Other areas to consider that have been raised elsewhere include re-thinking image-based sexual abuse legislation as well as in certain circumstances and jurisdictions expanding post-mortem publicity rights or utilizing the right to be forgotten around circulated images. The options that would be available globally and in other jurisdictions than the US remain under-explored.

Are there additional areas of solutions that we should be including or encouraging? Let us know via contacting sam@witness.org.

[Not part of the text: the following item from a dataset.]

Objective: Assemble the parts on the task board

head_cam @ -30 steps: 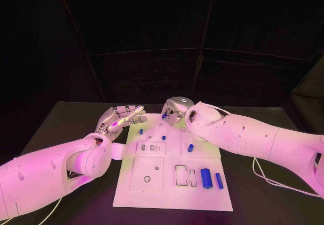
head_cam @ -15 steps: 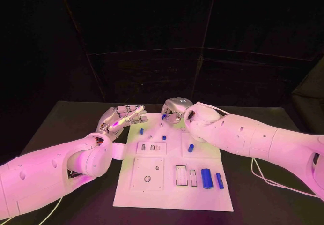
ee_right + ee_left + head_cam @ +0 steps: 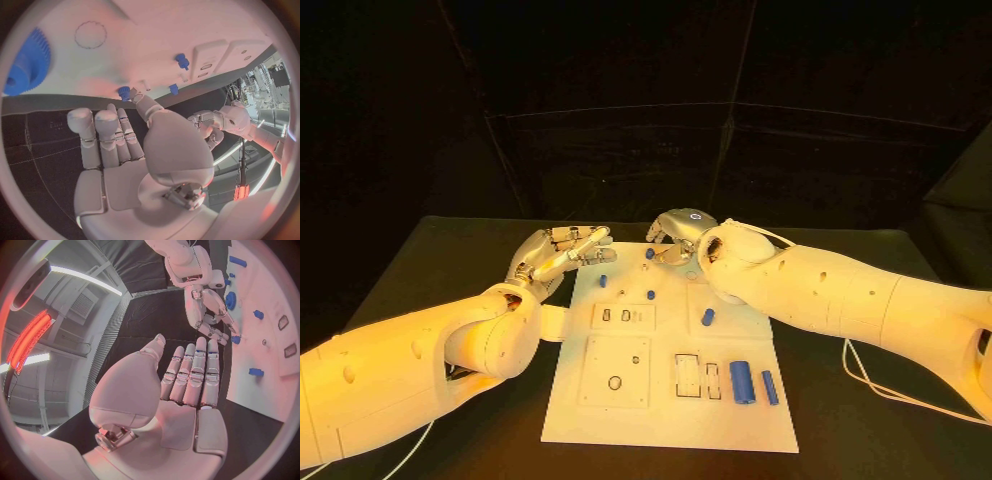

Based on these solution-areas we have been making the following recommendations for next steps:

  1. Baseline research and a focused sprint on the optimal ways to track authenticity, integrity, provenance and digital edits of images, audio, and video from capture to sharing to ongoing use. Research should focus on a rights-protecting approach that a) maximizes how many people can access these tools, b) minimizes barriers to entry and potential suppression of free speech without compromising right to privacy and freedom of surveillance c) minimizes risk to vulnerable creators and custody-holders and balances these with d) potential feasibility of integrating these approaches in a broader context of platforms, social media and in search engines. This research needs to reflect platform, independent commercial and open-source activist efforts, consider the use of blockchain and similar technologies, review precedents (e.g. spam and current anti-disinformation efforts) and identify pros and cons to different approaches as well as the unanticipated risks. WITNESS will lead on supporting this research and sprint.
  2. Detailed threat modeling around synthetic media mal-uses for particular key stakeholders (journalists, human rights defenders, others). Create models based on actors, motivations and attack vectors, resulting in the identification of tailored approaches relevant to specific stakeholders or issues/values at stake.
  3. Public and private dialogue on how platforms, social media sites, and search engines design a shared approach and better coordinate around mal-uses of synthetic media. Much like the public discussions around data use and content moderation, there is a role for third parties in civil society to serve as a public voice on pros/cons of various approaches, as well as to facilitate public discussion and serve as a neutral space for consensus building. WITNESS will support this type of outcomes-oriented discussion.
  4. Platforms, search and social media companies should prioritize development of key tools already identified in the OSINT human rights and journalism community as critical; particularly reverse video search. This is because many of the problems of synthetic media relate to existing challenges around verification and trust in visual media.
  5. More shared learning on how to detect synthetic media that brings together existing practices from manual and automatic forensics analysis with human rights, Open Source Intelligence (OSINT) and journalistic practitioners—potentially via a workshop where they test/learn each other’s methods and work out what to adopt and how to make techniques accessible. WITNESS and First Draft will engage on this.
  6. Prepare for the emergence of synthetic media in real-world situations by working with journalists and human rights defenders to build playbooks for upcoming risk scenarios so that no-one can claim “we didn’t see this coming” and so as to facilitate more understanding of technologies at stake. WITNESS and First Draft will collaborate on this.
  7. Include additional stakeholders who were under-represented in the June 11, 2018 convening and are critical voices either in an additional meeting or in upcoming activities including:
    • Global South voices as well as marginalized communities in U.S. and Europe.
    • Policy and legal voices and at national and international level.
    • Artists and provocateurs.
  8. Additional understanding of relevant research questions and lead research to inform other strategies. First Draft will lead additional research.